=== Exercise instructions ===
Give a verbatim copy of the data, leaving the pictures out.

=== Exercise data ===
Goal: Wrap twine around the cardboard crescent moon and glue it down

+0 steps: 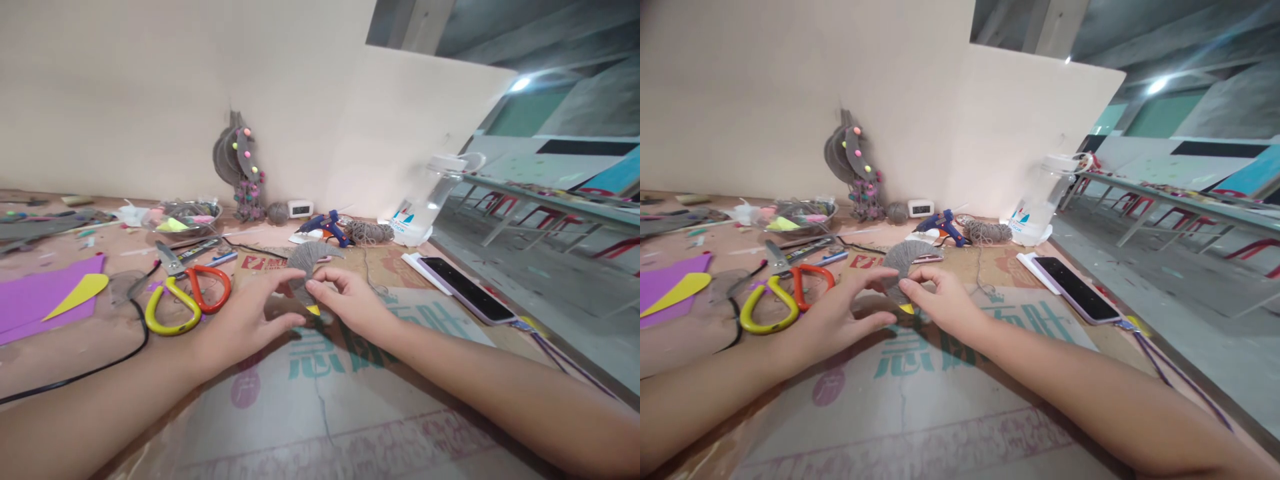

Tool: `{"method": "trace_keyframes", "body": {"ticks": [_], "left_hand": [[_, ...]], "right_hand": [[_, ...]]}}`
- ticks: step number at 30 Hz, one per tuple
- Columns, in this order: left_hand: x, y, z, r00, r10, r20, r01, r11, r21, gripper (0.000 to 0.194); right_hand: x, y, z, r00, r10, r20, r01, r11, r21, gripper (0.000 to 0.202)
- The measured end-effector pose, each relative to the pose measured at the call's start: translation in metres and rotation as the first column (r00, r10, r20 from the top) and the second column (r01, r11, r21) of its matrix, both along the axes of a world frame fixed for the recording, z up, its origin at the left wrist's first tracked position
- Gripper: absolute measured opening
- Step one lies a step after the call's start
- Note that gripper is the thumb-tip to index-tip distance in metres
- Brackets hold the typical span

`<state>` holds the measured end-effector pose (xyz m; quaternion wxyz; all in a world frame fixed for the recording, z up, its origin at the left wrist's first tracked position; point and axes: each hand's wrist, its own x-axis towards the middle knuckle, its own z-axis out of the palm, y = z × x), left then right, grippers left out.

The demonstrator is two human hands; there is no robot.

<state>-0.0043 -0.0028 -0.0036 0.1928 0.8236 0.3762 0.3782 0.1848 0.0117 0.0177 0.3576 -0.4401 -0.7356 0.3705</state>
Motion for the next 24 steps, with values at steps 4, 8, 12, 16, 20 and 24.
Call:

=== Your response ===
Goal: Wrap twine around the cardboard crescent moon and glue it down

+0 steps: 

Tool: `{"method": "trace_keyframes", "body": {"ticks": [_], "left_hand": [[_, ...]], "right_hand": [[_, ...]]}}`
- ticks: step number at 30 Hz, one per tuple
- Columns, in this order: left_hand: x, y, z, r00, r10, r20, r01, r11, r21, gripper (0.000 to 0.194); right_hand: x, y, z, r00, r10, r20, r01, r11, r21, gripper (0.000 to 0.202)
- The measured end-effector pose, each relative to the pose measured at the call's start: translation in metres and rotation as the first column (r00, r10, r20 from the top) and the second column (r01, r11, r21) of its matrix, both along the axes of a world frame fixed for the recording, z up, its origin at the left wrist's first tracked position
- Gripper: absolute measured opening
- Step one lies a step after the call's start
- Note that gripper is the thumb-tip to index-tip distance in metres
- Brackets hold the typical span

`<state>` holds the measured end-effector pose (xyz m; quaternion wxyz; all in a world frame fixed for the recording, z up, its origin at the left wrist's first tracked position; point and axes: each hand's wrist, its own x-axis towards the middle knuckle, its own z-axis out of the palm, y = z × x), left then right, grippers left out.

The demonstrator is two human hands; there is no robot.

<state>-0.0043 -0.0028 -0.0036 0.1928 0.8236 0.3762 0.3782 0.1848 0.0117 0.0177 0.3576 -0.4401 -0.7356 0.3705</state>
Motion for the next 24 steps, with values at steps 4, 8, 12, 16, 20 and 24.
Call:

Nothing further is needed to complete this exercise.